Переписка между ними за более позднее время, когда всякое письмо могло стать уликой, не сохранилась, и свидетельство об их близких отношениях находим только в письмах других лиц. Имевший широкие связи в правительственных кругах Савва Рагузинский писал, например, Шереметеву 2 июня 1714 года: «Здесь милостию Вышняго все благополучно. О протчем ваше сиятельство изволите известитца из письма друга вашего, а моего благодетеля превосходительнейшего Александра Васильевича Кикина»{513}.

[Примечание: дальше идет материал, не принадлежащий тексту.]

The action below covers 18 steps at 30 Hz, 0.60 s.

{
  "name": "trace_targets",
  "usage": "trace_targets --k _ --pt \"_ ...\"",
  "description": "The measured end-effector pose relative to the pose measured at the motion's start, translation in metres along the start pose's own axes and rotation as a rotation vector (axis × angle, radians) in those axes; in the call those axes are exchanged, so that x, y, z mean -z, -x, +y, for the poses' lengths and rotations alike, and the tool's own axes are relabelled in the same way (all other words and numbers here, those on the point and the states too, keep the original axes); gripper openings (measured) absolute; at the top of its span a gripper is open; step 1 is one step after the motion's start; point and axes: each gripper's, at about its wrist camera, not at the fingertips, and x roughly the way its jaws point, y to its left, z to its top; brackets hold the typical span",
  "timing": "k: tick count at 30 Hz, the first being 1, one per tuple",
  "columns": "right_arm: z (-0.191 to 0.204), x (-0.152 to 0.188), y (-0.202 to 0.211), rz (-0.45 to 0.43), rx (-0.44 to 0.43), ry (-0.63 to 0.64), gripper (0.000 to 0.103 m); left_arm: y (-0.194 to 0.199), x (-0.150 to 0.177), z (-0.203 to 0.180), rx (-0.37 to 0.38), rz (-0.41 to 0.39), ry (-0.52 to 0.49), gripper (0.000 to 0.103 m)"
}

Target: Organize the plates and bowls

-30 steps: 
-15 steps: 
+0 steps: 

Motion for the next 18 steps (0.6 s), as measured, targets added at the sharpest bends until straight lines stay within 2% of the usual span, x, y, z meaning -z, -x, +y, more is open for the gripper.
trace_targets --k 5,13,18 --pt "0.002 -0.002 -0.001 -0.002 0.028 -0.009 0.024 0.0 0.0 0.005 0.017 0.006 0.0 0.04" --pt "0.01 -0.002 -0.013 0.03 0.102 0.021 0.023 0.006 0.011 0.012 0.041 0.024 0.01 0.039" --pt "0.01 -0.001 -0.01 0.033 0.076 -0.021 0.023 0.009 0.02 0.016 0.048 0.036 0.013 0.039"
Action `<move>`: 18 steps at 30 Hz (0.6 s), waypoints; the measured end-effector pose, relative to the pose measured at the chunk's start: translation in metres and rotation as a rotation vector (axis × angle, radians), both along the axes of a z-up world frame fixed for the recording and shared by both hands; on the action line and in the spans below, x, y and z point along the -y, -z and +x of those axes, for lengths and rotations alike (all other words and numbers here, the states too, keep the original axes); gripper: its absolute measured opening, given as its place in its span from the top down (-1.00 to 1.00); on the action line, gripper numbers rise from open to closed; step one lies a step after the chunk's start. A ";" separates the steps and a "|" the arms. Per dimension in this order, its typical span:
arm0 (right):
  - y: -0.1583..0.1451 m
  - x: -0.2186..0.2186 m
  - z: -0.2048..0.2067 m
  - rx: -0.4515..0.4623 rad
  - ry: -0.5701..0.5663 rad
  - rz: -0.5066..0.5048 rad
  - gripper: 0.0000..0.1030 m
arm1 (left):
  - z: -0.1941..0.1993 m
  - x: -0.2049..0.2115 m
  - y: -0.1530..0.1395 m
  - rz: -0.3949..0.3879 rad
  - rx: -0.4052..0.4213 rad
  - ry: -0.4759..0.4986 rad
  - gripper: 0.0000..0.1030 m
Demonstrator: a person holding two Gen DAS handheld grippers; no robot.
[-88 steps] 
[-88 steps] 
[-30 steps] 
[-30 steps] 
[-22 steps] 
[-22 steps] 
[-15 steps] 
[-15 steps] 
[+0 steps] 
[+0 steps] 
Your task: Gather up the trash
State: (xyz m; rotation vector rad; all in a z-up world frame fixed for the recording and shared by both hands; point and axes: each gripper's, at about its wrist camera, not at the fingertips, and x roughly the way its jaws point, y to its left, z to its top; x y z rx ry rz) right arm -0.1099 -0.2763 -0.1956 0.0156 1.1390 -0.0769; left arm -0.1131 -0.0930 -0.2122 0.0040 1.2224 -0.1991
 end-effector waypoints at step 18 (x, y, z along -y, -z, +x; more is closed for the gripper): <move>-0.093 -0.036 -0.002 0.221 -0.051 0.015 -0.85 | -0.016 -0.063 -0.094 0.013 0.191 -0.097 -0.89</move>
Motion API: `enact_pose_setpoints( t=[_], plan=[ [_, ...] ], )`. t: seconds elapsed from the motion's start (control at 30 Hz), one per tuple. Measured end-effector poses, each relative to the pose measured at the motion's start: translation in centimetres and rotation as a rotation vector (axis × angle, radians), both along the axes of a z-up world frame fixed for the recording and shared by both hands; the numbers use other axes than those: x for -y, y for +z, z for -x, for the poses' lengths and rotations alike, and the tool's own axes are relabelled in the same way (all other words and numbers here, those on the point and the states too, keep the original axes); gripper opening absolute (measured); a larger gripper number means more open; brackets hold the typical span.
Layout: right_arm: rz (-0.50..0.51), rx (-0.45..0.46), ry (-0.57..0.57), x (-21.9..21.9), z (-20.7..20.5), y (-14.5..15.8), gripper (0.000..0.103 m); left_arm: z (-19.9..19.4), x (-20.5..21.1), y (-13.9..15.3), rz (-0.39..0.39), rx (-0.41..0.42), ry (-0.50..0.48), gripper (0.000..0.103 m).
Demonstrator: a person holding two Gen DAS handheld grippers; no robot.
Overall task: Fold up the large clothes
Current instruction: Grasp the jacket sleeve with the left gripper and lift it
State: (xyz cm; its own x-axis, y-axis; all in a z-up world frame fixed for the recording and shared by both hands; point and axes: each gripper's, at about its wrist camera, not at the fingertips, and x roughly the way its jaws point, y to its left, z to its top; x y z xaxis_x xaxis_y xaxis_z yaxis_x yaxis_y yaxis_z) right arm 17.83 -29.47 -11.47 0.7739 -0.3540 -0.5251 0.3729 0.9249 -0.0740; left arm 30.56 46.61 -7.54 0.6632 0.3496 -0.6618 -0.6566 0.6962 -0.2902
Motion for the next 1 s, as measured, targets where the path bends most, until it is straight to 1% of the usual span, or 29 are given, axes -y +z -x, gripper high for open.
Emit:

О том, что именно писал Кикин фельдмаршалу, известно и Ф. М. Апраксину: в его письме к Борису Петровичу читаем: «Ныне я к вашей милости пространно писать не могу за скорым отпуском сего курьера, о чем о всем ссылаюсь на письмо господина Кикина, понеже мню, что он обстоятельно писал»{514}. Кикин был близок и к адмиралу, который в письме к Меншикову от 20 июня 1717 года называл его своим «истинным благодетелем»{515}. Трагический конец Кикина был в моральном смысле трагедией для обоих его друзей: 14 марта 1718 года Шереметев и Апраксин подписались под его смертным приговором{516}.
Важно отметить, что в результате постигшей Кикина в 1714 году первой катастрофы, которая подорвала его значение при Петре, дружба его с фельдмаршалом не пострадала. Может быть, даже, наоборот: изменившееся положение Кикина стало почвой, на которой они могли сойтись теснее прежнего, поскольку у обоих в душе оставалось чувство обиды и протеста.
Тяжелое моральное состояние Шереметева в последние годы жизни усугублялось дурным физическим самочувствием. Обстановка службы противоречила всем его привычкам. Он не знал покоя, жил под постоянными понуканиями, «чуть жив от суеты», часто ссылался на болезнь, но ему не всегда верили. Вспомним уже цитированное письмо Меншикова к Петру: «Как… господину фелтьмаршалу Шереметеву объявил я вашу милость, а имянно, что пожаловали вы ево селом Вощажниковым и Юхоцкою волостью, то зело был весел, и обещался больше не болеть».
Чтобы заставить поверить своей болезни, фельдмаршалу приходилось вдаваться в подробности: «…ни встать, ни ходить не могу, — писал он Меншикову в 1718 году, — и опухоль на ногах моих такая стала, что видеть странно и доходит до живота»{517}.